お話は、ちょっとサエなくてだらしのない35才の主人公(マーク・ウォールバーグ)が、
恋人(ミラ・クニス)から「私をとるか、それとも腐れ縁の悪友テッドをとるのか」との選択を迫られ、
愛と友情を天秤にかけつつ悩みまくるというもの。
二者択一を迫りながら相手から望み通り「イエス」の返事をもらう心理テクニックに『エリクソニアン・ダブルバインド』という手法があるけれど、そういうテクを使うとお話がすぐに終わってしまうので、恋人ロリーはそんな気の利いた手は使いません。
まずは忍耐。そして、その反動で爆発(^^;
そのたび主人公ジョンは頭を抱えちゃう。

と、まあ、お話自体はありがちなんだけど、なにしろ三角関係の一角がクマのぬいぐるみだものだから、
大したことのないお話が大したことになっちゃう。
逆に言うと、特異な設定とキャラクターにおんぶに抱っこの分、お話は正直薄いし、ひねりも足りない。

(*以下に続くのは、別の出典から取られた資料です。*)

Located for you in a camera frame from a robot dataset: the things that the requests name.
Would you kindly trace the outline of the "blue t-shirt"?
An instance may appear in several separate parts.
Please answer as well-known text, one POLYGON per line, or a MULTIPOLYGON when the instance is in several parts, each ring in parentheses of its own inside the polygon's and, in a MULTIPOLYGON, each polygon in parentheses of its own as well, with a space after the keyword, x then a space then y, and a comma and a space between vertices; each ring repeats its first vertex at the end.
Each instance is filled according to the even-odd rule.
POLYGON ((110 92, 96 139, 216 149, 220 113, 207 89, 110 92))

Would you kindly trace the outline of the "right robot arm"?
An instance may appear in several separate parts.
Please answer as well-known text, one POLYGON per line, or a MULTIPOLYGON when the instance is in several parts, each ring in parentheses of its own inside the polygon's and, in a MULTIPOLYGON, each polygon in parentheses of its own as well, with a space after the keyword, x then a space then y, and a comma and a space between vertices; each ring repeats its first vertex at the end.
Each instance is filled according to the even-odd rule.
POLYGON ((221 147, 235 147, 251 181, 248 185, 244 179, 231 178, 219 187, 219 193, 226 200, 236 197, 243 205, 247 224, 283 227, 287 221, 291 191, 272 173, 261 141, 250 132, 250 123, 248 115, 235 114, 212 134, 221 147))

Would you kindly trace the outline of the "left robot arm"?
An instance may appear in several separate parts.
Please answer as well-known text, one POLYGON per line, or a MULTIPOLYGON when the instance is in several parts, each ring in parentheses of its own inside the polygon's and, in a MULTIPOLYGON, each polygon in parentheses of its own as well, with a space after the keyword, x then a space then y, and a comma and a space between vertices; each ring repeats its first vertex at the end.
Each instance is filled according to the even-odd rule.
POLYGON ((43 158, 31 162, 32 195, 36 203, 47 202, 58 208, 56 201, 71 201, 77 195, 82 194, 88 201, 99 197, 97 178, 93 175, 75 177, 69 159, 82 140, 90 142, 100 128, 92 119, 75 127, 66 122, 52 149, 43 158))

足りない分を、幼稚で下品なギャグの連発と、フラッシュゴードンなど監督の趣味らしい懐かしの映画の小ネタと、カメオ出演の豪華な俳優たちで補ってる感じ。
そこが『宇宙人ポール』との大きな違いかな。
宇宙人のポールもかなりのオヤジで下品なギャグを連発していたけど、テッドと比べれば上品に思えるほどだもの。
それに、お話の完成度も高かった。

ただ、テッドは文句なしにユニークで愉快なキャラだし、
冒頭にも書いたように、本当に命を吹き込まれたように喋り動き回るし、まったく違和感がないので
大人になってもぬいぐるみに愛着を持つ女性や、こういう幼なじみとの交友に郷愁を覚える男性はハマること
間違いなしの映画だと思います。
つまり着眼は抜群だということ。
もし続編が作られるとしたら、お話の展開もキャラクターに負けずにユニークでひねりの利いたものにしてもらえたらなと、コメディ映画ファンとしては切に願う次第です。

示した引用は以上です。